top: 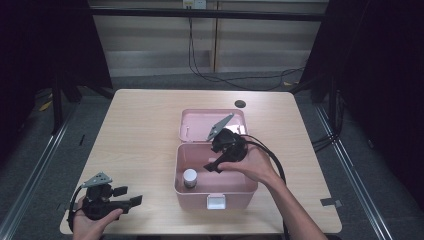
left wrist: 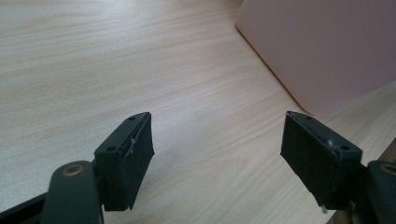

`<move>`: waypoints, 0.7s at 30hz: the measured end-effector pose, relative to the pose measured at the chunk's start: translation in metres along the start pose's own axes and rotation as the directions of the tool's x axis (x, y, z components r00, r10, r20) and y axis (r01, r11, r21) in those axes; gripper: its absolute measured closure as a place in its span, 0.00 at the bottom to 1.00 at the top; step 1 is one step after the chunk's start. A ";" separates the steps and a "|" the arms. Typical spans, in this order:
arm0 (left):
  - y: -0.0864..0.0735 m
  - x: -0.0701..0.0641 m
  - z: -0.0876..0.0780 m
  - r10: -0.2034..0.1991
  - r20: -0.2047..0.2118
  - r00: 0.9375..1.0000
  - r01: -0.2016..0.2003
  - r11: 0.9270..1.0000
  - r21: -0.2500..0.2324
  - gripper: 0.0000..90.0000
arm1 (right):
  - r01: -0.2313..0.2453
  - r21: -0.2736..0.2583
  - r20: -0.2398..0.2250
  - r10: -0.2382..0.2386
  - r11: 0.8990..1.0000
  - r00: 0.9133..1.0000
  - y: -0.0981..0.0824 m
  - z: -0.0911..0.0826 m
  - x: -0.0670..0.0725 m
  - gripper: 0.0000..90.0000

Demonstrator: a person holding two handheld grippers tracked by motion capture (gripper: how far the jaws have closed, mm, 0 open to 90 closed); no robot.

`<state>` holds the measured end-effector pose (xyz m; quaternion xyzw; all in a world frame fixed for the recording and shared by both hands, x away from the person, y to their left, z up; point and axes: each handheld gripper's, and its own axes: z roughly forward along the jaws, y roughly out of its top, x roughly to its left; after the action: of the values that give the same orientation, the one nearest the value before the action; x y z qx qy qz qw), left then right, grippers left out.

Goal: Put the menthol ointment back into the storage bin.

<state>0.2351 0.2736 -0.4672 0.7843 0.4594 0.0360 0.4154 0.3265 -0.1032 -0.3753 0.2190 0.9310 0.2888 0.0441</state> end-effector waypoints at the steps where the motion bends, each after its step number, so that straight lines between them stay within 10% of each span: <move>1: 0.000 0.000 0.000 0.005 0.000 1.000 -0.005 1.000 0.001 0.28 | -0.004 -0.013 0.009 0.004 1.000 1.000 -0.003 -0.003 -0.001 0.35; 21: -0.001 -0.002 0.001 0.010 -0.001 1.000 -0.010 1.000 0.012 0.28 | -0.111 -0.220 0.113 0.138 0.969 0.984 -0.056 -0.046 0.000 0.33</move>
<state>0.2339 0.2711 -0.4679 0.7891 0.4559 0.0356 0.4102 0.2955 -0.1683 -0.3686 0.2892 0.8743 0.3745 0.1085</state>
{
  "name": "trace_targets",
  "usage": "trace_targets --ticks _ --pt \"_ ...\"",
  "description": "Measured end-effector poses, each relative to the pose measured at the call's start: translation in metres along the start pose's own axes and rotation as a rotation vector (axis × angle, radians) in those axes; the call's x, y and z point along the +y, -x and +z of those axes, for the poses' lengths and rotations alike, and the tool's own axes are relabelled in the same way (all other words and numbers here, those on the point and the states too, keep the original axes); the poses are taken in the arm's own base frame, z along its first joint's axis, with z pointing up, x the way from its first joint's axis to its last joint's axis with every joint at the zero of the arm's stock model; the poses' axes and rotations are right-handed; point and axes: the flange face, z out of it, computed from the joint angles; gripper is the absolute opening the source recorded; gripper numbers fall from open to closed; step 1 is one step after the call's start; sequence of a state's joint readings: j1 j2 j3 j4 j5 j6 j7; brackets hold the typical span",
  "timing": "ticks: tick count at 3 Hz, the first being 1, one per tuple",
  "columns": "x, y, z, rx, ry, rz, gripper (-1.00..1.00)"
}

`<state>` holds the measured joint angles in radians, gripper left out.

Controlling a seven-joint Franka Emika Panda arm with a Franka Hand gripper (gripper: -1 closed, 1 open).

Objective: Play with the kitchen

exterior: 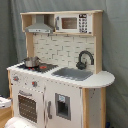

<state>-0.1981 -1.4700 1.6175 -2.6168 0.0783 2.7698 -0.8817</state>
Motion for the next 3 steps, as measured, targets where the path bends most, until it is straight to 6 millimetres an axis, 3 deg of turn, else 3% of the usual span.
trace_targets --ticks 1,2,3 --pt "0.037 -0.001 -0.014 0.032 0.046 0.098 1.0" --pt "0.058 0.009 -0.012 0.03 0.058 0.221 1.0" --pt "0.065 0.009 -0.013 0.037 0.066 0.349 1.0"
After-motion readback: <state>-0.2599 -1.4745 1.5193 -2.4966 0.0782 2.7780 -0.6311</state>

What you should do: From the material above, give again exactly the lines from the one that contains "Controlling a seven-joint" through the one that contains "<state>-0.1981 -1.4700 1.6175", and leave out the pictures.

Written solution:
Controlling a seven-joint Franka Emika Panda arm with a Franka Hand gripper (gripper: -1 closed, 1 open).

Objective: Play with the kitchen

exterior: 

<state>-0.1981 -1.4700 1.6175 -2.6168 0.0783 2.7698 -0.8817</state>

This answer has no further content.